Face à l'ampleur révélée d'un phénomène de violence conjugale
longtemps dénié, la France adopte en 1992 une loi qui est
rapidement et largement appliquée.
L'analyse quantitative de sa mise en oeuvre par un grand
tribunal identifie la population concernée et le fonctionnement
du système pénal. Le parquet contrôle son alimentation en
sélectionnant la matière qu'il enregistre selon ses propres
critères. Il traite une partie des affaires par des procédures
alternatives qui amplifient le rayon d'action du système
judiciaire. Seule une petite partie de ces affaires est jugée.
Certains critères relèvent du droit : la gravité des blessures
infligées et l'existence d'agressions antérieures ; d'autres
illustrent l'importance accordée aux problèmes d'alcool des
auteurs, avant qu'une loi de 2007 n'incrimine ce facteur.
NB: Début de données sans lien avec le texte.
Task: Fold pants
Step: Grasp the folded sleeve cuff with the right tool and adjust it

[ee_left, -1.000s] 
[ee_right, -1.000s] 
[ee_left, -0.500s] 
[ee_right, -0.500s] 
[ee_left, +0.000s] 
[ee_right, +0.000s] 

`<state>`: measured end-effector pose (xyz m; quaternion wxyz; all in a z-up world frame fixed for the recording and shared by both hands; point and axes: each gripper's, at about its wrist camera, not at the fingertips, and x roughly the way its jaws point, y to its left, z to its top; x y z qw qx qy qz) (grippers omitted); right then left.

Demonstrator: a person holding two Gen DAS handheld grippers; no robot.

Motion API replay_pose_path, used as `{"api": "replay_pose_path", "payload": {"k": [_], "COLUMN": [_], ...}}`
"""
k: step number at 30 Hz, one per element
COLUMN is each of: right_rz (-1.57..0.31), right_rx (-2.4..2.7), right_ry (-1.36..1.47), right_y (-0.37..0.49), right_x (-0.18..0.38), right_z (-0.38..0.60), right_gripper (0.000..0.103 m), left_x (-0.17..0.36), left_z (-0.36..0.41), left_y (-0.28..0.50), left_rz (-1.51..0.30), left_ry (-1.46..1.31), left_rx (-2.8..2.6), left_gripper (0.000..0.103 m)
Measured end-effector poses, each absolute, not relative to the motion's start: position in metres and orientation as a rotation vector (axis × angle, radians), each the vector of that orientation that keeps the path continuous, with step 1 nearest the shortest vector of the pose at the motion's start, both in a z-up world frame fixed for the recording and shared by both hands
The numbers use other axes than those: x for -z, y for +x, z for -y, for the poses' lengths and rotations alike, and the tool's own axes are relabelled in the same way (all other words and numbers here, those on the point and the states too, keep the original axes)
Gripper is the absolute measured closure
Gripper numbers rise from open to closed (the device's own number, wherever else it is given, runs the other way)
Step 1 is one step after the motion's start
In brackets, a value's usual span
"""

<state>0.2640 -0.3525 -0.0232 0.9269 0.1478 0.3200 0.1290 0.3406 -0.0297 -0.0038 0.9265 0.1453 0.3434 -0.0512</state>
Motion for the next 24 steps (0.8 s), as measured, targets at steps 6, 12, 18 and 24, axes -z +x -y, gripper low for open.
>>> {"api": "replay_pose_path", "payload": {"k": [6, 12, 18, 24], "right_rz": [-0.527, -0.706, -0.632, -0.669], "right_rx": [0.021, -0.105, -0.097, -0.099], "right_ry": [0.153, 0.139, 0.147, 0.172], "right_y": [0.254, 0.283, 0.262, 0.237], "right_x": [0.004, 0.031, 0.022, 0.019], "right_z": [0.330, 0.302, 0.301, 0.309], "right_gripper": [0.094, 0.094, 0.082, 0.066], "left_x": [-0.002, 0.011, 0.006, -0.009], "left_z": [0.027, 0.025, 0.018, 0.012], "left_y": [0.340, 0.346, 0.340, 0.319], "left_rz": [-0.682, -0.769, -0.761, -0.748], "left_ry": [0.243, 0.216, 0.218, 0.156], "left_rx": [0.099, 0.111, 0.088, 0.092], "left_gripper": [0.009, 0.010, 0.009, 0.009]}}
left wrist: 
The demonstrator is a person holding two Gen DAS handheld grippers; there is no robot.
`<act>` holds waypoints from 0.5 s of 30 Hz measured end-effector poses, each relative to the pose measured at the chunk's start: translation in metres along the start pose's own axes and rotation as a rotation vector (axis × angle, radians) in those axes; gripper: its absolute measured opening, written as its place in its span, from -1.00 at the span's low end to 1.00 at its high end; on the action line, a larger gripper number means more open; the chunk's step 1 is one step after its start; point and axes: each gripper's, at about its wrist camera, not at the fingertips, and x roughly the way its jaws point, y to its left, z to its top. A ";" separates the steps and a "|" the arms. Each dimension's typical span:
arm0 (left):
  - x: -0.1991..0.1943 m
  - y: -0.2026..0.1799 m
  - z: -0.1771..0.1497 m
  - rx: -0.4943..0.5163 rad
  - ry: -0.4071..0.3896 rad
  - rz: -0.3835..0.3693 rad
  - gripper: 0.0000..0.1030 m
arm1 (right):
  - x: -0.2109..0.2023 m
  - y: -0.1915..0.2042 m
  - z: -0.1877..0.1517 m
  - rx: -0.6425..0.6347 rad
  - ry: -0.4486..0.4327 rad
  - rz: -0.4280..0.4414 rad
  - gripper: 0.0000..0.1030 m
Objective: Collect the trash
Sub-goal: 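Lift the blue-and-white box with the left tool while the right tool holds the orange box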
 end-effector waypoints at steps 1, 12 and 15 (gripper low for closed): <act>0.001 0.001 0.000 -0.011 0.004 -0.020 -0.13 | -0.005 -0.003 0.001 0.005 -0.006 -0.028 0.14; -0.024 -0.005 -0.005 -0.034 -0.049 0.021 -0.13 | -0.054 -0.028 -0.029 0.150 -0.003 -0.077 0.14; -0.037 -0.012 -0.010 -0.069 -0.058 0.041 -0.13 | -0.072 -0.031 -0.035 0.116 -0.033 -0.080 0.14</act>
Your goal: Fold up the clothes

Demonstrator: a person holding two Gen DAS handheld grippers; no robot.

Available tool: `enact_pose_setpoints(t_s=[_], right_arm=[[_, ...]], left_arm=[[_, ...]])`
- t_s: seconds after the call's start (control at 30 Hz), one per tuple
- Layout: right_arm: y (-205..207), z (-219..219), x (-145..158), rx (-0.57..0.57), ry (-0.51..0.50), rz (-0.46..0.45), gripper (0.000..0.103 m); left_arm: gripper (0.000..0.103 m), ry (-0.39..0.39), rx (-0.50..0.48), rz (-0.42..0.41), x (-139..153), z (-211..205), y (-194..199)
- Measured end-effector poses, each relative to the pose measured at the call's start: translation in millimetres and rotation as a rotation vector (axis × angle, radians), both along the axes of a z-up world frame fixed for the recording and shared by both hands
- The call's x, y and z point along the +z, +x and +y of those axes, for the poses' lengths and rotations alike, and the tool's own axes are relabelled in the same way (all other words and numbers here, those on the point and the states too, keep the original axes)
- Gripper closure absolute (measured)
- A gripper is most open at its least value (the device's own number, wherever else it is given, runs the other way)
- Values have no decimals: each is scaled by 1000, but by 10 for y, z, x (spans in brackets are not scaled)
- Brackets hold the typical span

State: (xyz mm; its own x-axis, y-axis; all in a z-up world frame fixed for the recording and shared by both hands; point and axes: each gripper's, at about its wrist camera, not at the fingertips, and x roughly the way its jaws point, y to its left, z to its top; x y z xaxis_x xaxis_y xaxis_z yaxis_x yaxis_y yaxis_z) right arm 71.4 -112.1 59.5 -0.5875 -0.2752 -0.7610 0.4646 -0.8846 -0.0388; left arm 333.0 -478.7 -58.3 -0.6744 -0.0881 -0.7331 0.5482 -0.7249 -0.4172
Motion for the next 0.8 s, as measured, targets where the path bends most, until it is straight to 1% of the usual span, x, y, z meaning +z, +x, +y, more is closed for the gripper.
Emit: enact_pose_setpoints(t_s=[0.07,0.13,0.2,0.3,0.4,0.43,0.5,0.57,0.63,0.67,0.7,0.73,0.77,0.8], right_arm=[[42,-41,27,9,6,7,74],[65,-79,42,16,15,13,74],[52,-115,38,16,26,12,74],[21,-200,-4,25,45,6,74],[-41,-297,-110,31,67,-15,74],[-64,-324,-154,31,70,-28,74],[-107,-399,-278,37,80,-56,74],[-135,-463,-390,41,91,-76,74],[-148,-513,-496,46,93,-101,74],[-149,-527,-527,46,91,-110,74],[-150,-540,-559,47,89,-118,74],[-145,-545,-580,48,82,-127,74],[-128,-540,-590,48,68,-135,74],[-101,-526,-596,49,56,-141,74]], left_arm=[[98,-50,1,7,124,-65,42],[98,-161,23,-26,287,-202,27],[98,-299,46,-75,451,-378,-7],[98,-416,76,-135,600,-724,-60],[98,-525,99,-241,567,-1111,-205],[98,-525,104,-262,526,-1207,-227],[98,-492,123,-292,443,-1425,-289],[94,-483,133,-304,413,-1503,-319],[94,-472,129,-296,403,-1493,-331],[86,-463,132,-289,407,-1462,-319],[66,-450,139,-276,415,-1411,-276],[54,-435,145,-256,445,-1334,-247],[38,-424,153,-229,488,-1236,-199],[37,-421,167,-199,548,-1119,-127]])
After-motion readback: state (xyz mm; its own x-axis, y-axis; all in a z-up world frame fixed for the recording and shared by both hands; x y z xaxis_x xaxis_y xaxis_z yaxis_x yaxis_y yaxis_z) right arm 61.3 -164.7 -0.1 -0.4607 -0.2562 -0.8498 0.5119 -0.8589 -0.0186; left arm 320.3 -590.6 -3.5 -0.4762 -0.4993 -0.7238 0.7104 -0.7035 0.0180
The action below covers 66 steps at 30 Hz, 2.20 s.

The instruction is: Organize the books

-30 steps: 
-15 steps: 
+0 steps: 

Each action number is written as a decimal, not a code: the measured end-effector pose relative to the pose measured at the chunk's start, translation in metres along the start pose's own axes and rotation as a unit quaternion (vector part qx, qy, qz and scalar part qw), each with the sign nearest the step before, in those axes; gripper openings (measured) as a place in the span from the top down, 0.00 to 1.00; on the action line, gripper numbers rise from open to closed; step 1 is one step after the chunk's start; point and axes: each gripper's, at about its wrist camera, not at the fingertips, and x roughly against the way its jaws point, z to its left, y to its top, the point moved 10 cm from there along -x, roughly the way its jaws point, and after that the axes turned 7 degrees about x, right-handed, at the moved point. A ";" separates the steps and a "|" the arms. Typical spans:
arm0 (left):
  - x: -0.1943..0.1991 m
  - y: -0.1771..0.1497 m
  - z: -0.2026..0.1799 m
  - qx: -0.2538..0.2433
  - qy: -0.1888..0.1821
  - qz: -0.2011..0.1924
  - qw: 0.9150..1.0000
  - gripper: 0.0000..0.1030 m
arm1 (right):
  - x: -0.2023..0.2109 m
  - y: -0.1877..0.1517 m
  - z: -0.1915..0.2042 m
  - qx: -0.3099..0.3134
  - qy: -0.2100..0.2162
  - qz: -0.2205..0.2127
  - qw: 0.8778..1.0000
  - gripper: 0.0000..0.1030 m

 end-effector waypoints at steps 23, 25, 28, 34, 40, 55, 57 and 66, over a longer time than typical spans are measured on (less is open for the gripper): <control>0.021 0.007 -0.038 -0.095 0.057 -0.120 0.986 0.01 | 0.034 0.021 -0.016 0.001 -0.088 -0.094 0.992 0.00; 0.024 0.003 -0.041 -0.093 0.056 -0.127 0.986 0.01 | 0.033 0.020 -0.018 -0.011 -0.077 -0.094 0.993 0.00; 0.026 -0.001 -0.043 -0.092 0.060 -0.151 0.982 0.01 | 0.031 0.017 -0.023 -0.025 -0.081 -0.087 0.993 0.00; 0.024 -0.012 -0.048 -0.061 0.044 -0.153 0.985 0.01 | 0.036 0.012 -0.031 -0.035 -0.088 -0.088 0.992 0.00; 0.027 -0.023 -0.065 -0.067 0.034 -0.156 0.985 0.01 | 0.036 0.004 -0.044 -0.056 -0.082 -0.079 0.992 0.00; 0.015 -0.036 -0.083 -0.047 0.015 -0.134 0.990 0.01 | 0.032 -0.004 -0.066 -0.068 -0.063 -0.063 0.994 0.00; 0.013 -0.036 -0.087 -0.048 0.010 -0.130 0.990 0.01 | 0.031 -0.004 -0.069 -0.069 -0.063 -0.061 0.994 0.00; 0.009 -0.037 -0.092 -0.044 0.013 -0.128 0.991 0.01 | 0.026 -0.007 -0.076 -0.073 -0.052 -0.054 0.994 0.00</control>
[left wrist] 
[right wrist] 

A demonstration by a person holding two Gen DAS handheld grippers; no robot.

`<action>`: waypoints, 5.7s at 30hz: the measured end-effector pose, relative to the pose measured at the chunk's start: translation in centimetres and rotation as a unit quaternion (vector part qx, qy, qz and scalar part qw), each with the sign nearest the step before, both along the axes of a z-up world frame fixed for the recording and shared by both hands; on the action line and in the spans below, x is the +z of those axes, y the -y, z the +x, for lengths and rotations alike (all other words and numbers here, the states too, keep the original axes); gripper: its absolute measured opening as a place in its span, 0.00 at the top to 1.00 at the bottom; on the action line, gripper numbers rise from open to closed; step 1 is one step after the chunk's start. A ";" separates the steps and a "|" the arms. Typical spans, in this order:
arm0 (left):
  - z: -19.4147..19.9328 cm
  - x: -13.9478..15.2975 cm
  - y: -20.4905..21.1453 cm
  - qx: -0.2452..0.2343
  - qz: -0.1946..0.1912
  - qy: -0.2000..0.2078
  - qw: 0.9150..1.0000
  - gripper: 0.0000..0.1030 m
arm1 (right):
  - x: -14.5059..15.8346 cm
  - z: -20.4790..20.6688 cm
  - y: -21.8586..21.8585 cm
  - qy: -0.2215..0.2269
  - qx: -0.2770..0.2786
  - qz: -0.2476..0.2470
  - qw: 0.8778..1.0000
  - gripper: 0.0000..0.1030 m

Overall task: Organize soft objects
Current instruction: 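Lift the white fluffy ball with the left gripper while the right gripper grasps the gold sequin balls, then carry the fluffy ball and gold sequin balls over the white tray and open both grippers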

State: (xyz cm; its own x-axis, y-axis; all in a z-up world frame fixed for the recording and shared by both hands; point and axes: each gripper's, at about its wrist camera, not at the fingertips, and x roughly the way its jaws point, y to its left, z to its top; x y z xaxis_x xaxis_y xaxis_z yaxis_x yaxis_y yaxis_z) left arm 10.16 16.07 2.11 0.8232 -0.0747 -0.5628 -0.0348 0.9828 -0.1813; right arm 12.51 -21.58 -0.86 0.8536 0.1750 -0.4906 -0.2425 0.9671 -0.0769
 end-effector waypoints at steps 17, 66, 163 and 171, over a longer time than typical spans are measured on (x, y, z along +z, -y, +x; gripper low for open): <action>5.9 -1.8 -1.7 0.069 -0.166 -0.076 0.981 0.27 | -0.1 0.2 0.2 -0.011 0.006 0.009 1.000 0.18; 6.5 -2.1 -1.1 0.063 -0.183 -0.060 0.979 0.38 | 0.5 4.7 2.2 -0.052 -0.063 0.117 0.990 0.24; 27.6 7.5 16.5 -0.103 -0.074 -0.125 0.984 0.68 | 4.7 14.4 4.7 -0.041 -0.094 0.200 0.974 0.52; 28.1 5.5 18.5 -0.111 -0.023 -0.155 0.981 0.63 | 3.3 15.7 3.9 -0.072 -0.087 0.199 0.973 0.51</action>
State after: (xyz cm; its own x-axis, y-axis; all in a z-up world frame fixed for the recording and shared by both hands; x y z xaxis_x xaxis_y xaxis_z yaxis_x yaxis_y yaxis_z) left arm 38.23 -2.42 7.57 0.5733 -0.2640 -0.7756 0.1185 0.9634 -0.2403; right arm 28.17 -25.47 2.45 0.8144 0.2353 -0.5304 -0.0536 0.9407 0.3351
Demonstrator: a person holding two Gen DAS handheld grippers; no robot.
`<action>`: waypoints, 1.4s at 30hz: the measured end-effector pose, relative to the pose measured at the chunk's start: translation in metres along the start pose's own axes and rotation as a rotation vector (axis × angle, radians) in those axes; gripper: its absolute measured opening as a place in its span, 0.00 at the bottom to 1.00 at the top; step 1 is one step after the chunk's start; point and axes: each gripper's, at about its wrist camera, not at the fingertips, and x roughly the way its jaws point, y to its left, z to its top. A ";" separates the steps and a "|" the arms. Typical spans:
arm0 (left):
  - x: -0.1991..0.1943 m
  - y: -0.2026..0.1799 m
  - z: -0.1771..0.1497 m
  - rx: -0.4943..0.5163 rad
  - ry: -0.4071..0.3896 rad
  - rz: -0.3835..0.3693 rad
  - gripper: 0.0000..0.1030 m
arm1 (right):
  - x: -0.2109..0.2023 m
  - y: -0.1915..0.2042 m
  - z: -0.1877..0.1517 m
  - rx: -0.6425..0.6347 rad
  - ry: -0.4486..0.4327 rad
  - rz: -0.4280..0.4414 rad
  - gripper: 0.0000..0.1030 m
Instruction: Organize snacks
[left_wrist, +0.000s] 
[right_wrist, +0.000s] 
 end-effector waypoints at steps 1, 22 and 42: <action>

L'analyse qualitative porte sur des conflits dans des couples
où des violences se répètent. Elle décrit quelques situations
particulièrement à risque. Près de la moitié de ces conflits
implique des auteurs qui boivent beaucoup et régulièrement.
D'où l'intérêt d'intervenir par des injonctions thérapeutiques qui
orientent vers des conseils brefs ou des interventions brèves.
Les pays anglo-saxons confrontés à l'afflux des faits commis
n'en traitent qu'une infime partie, s'efforçant d'externaliser leur
traitement vers d'autres institutions. Face au même problème,
la France choisit d'innover pour accroître ses capacités de
traitement judiciaire, quitte à déléguer certaines attributions.